> [Information provided]:

·····

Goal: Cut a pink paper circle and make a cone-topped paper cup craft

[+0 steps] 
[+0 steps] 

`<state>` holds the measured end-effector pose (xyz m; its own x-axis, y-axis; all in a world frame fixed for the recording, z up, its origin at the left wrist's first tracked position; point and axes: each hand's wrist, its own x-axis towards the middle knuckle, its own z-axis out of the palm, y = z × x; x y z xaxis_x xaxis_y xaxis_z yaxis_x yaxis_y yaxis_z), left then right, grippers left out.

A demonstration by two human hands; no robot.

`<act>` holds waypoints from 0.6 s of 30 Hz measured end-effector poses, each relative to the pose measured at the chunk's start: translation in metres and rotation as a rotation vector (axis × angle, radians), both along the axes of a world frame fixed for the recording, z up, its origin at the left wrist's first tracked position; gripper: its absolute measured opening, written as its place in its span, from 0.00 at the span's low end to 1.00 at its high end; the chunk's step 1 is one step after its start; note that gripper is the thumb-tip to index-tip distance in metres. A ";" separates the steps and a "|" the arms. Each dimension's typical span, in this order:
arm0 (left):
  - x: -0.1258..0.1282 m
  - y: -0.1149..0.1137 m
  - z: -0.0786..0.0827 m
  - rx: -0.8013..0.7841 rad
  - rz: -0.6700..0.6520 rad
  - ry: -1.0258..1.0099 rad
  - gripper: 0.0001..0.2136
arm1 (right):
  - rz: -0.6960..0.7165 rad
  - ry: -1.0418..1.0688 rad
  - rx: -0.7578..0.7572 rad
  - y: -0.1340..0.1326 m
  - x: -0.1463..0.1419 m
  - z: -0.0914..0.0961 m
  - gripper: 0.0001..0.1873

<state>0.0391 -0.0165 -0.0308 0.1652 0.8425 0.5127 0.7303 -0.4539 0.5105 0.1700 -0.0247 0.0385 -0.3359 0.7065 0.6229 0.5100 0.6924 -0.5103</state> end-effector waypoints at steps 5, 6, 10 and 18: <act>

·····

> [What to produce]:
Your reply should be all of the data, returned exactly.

> [Exercise result]:
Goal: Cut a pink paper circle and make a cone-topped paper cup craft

[+0 steps] 
[+0 steps] 

`<state>` holds the measured end-effector pose (xyz m; its own x-axis, y-axis; all in a world frame fixed for the recording, z up, its origin at the left wrist's first tracked position; point and axes: each hand's wrist, its own x-axis towards the middle knuckle, its own z-axis out of the palm, y = z × x; x y z xaxis_x xaxis_y xaxis_z yaxis_x yaxis_y yaxis_z), left then right, grippers left out.

A demonstration by two human hands; no robot.

`<act>` holds waypoints from 0.6 s of 30 Hz measured end-effector poses, each relative to the pose measured at the chunk's start: translation in metres and rotation as a rotation vector (axis × angle, radians), both along the axes of a world frame fixed for the recording, z up, its origin at the left wrist's first tracked position; gripper: its absolute measured opening, written as its place in its span, from 0.00 at the span's low end to 1.00 at its high end; the chunk's step 1 is one step after its start; note that gripper is the thumb-tip to index-tip distance in metres. A ";" separates the steps and a "|" the arms. Each dimension's typical span, in this order:
arm0 (left):
  - x: -0.1258..0.1282 m
  - y: -0.1149..0.1137 m
  - z: -0.0786..0.0827 m
  - rx: -0.8013..0.7841 rad
  - rz: -0.6700..0.6520 rad
  - ry: -1.0258..1.0099 rad
  - gripper: 0.0001..0.2136
arm1 (right):
  - rz: -0.6960..0.7165 rad
  - ry: -1.0418..1.0688 rad
  - rx: -0.7578..0.7572 rad
  - y: -0.1340..0.1326 m
  - x: -0.1463..0.1419 m
  - z: -0.0914..0.0961 m
  - gripper: 0.0001..0.1873

<state>0.0391 -0.0165 -0.0308 0.1652 0.8425 0.5127 0.7303 -0.4539 0.5105 0.1700 -0.0247 0.0385 -0.3359 0.7065 0.6229 0.5100 0.6924 -0.5103</state> end-effector waypoints at steps 5, 6, 10 and 18: <act>

Nothing further remains in this exercise.